Nachträglich entdeckter Ausstandsgrund
Die Justiz tut sich bekanntlich schwer mit Ausstandsfragen. Aktuelle Beispiele liefern zwei Entscheide des Bundesgerichts gegen Beschwerden des Bundesanwalts und der Bundesanwaltschaft (BGE 1B_442/2019 vom 18.03.2020, Publikation in der AS vorgesehen sowie BGer 1B_443/2019 vom 18.03.2020).
Dabei ging es um die Frage nach der Behandlung von Ausstandsgründen, die erst nach Abschluss des Ausstandsverfahrens entdeckt werden (vgl. Art. 60 Abs. 3 StPO). Die Antwort des Bundesgerichts (vgl. auch die Pressemitteilung) ist einfach, aber m.E. falsch:
Nach dem Gesagten ist Artikel 60 Abs. 3 StPO (Revision wegen nachträglich entdeckten Ausstandsgründen) nur auf materielle Straferkenntnisse nach rechtskräftig abgeschlossenem Hauptverfahren (im Sinne von Art. 410 Abs. 1 StPO) anwendbar. Der angefochtene Nichteintretensentscheid der Berufungskammer des BStGer hält im Ergebnis vor dem Bundesrecht stand (E. 6.5).

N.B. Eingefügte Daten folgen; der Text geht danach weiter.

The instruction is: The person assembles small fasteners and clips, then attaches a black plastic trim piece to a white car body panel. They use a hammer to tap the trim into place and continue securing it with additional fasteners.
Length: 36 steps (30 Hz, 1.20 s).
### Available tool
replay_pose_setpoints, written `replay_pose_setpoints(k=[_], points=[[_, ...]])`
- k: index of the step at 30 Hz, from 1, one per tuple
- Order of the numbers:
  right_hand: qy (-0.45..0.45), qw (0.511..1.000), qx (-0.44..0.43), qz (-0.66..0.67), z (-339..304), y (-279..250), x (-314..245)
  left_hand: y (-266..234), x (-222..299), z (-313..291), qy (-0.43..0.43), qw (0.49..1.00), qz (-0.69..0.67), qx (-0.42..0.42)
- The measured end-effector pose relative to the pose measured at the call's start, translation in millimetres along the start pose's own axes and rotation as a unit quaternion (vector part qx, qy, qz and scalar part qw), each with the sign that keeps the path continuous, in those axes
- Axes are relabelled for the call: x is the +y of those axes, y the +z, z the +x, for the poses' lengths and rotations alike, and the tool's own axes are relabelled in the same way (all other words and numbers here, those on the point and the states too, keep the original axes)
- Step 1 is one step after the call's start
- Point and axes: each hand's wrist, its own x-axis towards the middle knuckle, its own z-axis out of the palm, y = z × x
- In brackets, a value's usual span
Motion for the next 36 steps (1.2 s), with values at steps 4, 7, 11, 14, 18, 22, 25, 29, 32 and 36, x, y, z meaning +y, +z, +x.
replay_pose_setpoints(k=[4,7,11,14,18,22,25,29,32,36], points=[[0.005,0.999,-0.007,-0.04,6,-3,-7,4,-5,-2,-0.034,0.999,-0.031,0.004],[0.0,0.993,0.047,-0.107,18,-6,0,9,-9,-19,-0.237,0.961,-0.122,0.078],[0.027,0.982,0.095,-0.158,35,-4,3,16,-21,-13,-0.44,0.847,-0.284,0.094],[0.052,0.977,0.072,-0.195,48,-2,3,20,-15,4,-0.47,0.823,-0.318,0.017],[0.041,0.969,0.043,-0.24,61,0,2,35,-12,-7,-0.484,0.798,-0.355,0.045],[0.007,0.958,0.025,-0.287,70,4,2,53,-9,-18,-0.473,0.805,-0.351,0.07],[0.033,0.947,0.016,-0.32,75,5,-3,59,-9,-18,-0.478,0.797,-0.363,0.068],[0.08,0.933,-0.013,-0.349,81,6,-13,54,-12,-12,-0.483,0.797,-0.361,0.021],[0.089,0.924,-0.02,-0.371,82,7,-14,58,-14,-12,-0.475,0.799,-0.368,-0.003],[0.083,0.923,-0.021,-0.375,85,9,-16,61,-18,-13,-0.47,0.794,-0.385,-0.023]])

Diese Auslegung des Gesetzes führt dazu, dass Art. 60 Abs. 3 StPO nur dann zur Anwendung kommen kann, wenn ein Ausstandsgrund erst nach Vorliegen eines rechtskräftigen Entscheids i.S.v. Art. 410 Abs. 1 StPO entdeckt wird. Wird er schon vorher entdeckt, kriegt man den begangengen Richter ja gar nicht weg.
Nagelprobe: Wie hätte Lauber und die BA vorgehen müssen, nachdem die – mit Verlaub – schwierigen Äusserungen des Präsidenten der Beschwerdekammer bekannt wurden?